Although scientists used to think that babies were first exposed to mom’s microbiome during birth, it turns out they’re bathed in it in utero. “The fetal microbiome is established during gestation,” said Aagaard. As a result, factors that drive caesareans — but not the caesarean itself — might also alter a fetus’s microbiome.
For instance, obese women have higher caesarean rates. So do women with diabetes and whose fetuses tip the scales. Factors that can cause obesity, diabetes, and large fetuses, including mom’s calorie-dense diet during pregnancy, can change a fetus’s microbiome from what it would have been if mom ate more healthfully and controlled her weight, according to monkey and human studies. That means C-section babies might have had the microbiomes they did even if they had been delivered vaginally: The factor that led to a caesarean also altered the microbiome.
“A high-calorie maternal diet both disturbs the establishment of the infant’s microbiome and can produce a large baby who cannot safely fit through the birth canal,” said Aagaard.
Gestational age alters the fetal microbiome, too. Bacteria in the placenta vary over the nine months in utero. Preterm delivery is often by C-section. Therefore if a newborn has a skewed microbiome, it may be because she was born too soon, not because she wasn’t exposed to mom’s vaginal bacteria.
Caesareans also “keep company” with microbiome-altering factors after the baby is born. Babies fed only formula are more likely to harbor certain bugs that breastfed infants don’t. If caesarean babies are more likely to be formula-fed than breast-fed, as a 2016 study found, then their altered microbiomes might be due to what they eat and not their route out of the womb.
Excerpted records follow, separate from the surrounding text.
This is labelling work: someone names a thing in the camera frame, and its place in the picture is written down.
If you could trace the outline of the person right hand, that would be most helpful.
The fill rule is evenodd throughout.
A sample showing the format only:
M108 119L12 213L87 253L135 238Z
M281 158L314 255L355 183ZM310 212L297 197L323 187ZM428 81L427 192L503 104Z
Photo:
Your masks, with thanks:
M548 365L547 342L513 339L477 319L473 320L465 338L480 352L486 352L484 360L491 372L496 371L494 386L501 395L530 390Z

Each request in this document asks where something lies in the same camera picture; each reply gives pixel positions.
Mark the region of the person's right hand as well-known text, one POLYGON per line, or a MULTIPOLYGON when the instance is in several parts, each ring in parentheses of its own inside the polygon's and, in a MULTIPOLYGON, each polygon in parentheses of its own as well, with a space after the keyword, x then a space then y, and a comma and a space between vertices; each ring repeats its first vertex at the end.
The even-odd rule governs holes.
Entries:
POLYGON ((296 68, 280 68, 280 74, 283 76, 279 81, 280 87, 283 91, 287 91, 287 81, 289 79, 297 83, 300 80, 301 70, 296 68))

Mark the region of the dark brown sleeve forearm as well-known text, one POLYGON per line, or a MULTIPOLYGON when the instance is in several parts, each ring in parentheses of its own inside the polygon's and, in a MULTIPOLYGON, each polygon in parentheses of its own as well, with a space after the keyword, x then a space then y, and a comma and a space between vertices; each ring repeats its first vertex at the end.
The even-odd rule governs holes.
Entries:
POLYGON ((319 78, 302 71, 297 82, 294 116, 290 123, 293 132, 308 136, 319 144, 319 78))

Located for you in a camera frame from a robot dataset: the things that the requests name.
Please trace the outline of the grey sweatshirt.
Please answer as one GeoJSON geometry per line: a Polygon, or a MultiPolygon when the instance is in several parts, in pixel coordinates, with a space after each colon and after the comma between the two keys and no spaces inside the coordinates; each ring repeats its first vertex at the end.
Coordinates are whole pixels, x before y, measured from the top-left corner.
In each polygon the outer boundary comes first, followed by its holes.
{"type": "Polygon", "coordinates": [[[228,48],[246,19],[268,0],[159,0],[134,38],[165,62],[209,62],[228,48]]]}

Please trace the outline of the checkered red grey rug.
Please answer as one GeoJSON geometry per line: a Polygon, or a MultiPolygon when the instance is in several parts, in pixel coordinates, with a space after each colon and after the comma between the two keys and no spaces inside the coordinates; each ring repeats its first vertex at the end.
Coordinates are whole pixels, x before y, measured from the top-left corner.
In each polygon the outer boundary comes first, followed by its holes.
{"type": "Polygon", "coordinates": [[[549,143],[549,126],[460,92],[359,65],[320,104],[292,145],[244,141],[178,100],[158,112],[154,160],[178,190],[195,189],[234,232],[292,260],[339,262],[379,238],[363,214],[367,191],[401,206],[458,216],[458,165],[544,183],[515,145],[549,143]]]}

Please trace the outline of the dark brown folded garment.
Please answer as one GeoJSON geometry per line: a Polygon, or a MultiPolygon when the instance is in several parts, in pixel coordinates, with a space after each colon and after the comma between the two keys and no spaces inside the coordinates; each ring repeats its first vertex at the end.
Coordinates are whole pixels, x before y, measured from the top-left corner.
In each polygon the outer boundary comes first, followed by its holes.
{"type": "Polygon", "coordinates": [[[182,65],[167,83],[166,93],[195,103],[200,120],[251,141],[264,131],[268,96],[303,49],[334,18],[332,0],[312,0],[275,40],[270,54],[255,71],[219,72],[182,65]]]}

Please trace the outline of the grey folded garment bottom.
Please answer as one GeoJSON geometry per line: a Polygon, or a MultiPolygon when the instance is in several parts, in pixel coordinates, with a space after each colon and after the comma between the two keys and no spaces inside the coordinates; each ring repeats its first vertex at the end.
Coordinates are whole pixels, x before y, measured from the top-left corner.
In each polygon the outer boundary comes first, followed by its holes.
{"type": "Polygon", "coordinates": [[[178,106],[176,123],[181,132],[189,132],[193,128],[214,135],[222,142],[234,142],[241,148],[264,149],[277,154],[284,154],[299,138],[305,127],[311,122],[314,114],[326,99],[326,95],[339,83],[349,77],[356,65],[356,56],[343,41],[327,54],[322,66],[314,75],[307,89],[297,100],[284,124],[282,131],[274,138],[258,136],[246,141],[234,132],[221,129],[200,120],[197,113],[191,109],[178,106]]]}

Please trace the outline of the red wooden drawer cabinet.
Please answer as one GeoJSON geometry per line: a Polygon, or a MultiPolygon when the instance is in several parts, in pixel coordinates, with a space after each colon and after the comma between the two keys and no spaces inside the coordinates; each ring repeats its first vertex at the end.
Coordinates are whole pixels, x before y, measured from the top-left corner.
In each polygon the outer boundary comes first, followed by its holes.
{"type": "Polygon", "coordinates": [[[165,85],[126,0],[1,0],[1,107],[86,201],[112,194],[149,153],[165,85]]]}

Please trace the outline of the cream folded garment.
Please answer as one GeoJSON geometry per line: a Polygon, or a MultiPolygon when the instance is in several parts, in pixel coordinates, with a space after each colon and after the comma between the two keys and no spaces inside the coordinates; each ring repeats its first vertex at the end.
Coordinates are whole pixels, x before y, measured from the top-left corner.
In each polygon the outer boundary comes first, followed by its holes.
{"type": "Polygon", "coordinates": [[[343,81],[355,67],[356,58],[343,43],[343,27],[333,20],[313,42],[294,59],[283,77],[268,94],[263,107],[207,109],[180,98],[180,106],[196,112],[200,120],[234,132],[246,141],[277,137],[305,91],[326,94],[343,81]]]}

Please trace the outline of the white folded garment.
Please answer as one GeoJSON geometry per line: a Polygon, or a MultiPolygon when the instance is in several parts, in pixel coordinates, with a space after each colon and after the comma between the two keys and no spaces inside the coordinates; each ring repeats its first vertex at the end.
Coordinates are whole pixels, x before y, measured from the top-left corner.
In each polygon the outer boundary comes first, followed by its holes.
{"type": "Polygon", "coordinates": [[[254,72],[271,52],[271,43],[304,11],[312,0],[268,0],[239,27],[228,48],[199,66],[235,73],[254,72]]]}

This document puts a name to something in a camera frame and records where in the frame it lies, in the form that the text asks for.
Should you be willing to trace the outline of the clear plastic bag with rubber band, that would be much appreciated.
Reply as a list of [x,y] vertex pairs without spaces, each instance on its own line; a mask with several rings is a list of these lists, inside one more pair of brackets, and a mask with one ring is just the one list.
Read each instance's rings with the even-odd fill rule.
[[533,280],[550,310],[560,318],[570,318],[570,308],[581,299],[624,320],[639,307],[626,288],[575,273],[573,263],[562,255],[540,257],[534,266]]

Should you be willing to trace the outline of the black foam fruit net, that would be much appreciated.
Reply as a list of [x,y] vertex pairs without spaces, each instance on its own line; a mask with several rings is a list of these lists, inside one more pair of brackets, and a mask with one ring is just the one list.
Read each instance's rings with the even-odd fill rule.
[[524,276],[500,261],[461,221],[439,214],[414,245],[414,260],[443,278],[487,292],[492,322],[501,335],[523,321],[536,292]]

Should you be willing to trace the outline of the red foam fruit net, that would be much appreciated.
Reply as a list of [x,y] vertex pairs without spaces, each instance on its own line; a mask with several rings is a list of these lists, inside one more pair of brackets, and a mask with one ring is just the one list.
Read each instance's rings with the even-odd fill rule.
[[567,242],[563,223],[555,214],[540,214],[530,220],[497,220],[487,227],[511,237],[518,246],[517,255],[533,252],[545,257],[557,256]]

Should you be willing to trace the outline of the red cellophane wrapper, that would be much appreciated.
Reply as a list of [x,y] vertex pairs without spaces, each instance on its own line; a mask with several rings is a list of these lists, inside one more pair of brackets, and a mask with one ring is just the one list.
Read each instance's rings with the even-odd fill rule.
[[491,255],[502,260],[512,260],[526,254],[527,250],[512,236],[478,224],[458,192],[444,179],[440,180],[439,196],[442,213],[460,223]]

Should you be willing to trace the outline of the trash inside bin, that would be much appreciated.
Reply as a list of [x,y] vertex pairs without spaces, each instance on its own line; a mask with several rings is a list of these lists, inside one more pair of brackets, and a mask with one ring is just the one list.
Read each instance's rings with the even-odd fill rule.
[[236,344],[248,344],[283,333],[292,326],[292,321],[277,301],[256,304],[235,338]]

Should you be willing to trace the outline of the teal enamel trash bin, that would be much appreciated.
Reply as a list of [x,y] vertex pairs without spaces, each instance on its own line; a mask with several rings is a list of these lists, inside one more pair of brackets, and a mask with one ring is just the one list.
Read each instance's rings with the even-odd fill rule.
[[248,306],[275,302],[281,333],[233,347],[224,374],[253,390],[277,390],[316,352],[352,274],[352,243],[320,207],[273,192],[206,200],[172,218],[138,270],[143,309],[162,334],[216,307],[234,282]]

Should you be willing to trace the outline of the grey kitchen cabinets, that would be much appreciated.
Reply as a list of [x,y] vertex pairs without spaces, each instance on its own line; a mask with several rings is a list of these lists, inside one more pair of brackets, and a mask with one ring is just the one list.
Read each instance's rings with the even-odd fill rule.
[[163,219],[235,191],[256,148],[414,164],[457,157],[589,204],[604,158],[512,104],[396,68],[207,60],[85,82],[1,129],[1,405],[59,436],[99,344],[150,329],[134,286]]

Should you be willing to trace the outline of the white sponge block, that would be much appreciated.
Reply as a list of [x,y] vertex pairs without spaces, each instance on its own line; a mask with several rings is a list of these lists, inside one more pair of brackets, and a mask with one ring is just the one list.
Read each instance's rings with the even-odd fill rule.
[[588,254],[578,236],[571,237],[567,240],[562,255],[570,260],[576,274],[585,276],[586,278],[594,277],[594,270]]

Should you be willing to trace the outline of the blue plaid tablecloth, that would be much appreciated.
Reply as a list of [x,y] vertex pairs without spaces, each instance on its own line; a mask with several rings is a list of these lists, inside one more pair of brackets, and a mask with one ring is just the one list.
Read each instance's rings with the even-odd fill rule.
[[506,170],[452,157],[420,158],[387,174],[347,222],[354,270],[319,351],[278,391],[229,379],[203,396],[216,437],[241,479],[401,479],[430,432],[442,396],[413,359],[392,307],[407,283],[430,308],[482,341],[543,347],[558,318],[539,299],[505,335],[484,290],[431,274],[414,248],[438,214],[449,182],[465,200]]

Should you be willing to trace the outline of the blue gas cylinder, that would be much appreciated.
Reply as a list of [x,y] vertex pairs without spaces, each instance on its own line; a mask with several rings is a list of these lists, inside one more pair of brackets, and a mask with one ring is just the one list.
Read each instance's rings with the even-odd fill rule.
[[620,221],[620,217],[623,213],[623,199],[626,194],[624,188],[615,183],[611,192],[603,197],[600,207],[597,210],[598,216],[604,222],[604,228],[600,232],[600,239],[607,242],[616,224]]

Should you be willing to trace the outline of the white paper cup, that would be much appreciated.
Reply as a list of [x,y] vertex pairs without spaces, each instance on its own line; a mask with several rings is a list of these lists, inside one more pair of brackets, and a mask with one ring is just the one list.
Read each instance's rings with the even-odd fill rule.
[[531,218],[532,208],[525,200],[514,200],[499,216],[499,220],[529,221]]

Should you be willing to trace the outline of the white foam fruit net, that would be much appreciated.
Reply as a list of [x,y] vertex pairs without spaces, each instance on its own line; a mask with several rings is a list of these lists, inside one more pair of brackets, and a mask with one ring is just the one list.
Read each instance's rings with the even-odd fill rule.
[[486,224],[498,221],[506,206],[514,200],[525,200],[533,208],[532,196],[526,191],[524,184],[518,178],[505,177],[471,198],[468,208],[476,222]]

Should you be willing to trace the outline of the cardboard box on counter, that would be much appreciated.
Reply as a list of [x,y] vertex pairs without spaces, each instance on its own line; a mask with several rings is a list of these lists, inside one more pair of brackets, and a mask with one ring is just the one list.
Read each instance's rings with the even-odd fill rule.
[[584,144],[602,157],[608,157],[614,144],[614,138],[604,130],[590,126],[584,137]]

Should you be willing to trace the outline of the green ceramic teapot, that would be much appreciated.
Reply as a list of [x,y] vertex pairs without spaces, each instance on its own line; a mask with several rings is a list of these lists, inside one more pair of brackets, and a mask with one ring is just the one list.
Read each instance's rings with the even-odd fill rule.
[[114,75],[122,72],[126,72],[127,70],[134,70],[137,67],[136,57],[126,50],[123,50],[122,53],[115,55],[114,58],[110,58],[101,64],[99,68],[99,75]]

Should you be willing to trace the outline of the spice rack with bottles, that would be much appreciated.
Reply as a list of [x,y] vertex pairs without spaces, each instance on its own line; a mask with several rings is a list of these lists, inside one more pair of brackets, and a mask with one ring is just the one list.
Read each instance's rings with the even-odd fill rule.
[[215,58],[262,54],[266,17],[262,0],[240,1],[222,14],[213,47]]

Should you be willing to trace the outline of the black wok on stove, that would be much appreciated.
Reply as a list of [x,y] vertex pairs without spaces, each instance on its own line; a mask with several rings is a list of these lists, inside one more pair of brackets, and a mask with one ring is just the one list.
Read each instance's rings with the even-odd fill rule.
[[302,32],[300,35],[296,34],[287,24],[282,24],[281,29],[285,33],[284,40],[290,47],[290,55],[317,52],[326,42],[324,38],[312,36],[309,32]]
There’s one more reason to be cautious in blaming a child’s health problems on his microbiome at birth: Differences in the microbiomes of babies born through caesarean or not seem to disappear over time, making it unlikely that the microbiome at birth affects health long-term.
Research to date falls far short of proving that a caesarean birth alters a baby’s microbiome in a way that hurts later health.
A thoughtful analysis. Perhaps further studies will better define the best approach.
Twenty years ago, we didn’t/couldn’t even study the microbiome, so perhaps in another twenty years we will have more supporting evidence that vaginal birth is best for reasons that we don’t fully understand at present. “First do no harm” We should consider the baby’s microbiome also, when deciding whether or not to perform a C-section. The foundational species present in the vagina, right before birth, are there for a reason. Just because we don’t fully understand those reasons yet, we shouldn’t cloud our judgement . It’s been argued that C-sections are playing a role in why the average American is losing beneficial species of bacteria.
I also would like to recommend the recent book, “Dirt is Good”.
And what about C-section babies who are breastfed??
Did the study compare them to breastfed babies via vaginally deliveries, or to other C-section babies??
What opening hypotheses did the study use to determine its research factors? Cause or coincidence??
I had no idea about such serious implications for c-section. I also got to know many things from a series of blogs from http://www.babyberry.in/blog site. Do check it out!
C-sections are done for many reasons. To choose the newborns’ possible exposure to beneficial microbes over the definite risks to maternal health in such cases is nuts. But it does sound like something “pro (fetal) life” advocates would insist upon…
Thanks for giving a thorough and succinct picture of what all might affect the microbiome that could also correlate with the event of a C-section. I wonder if a focus on the promotion of better pregnancy health in general would both help improve fetus’s microbiomes and decrease the occurrence of C-sections.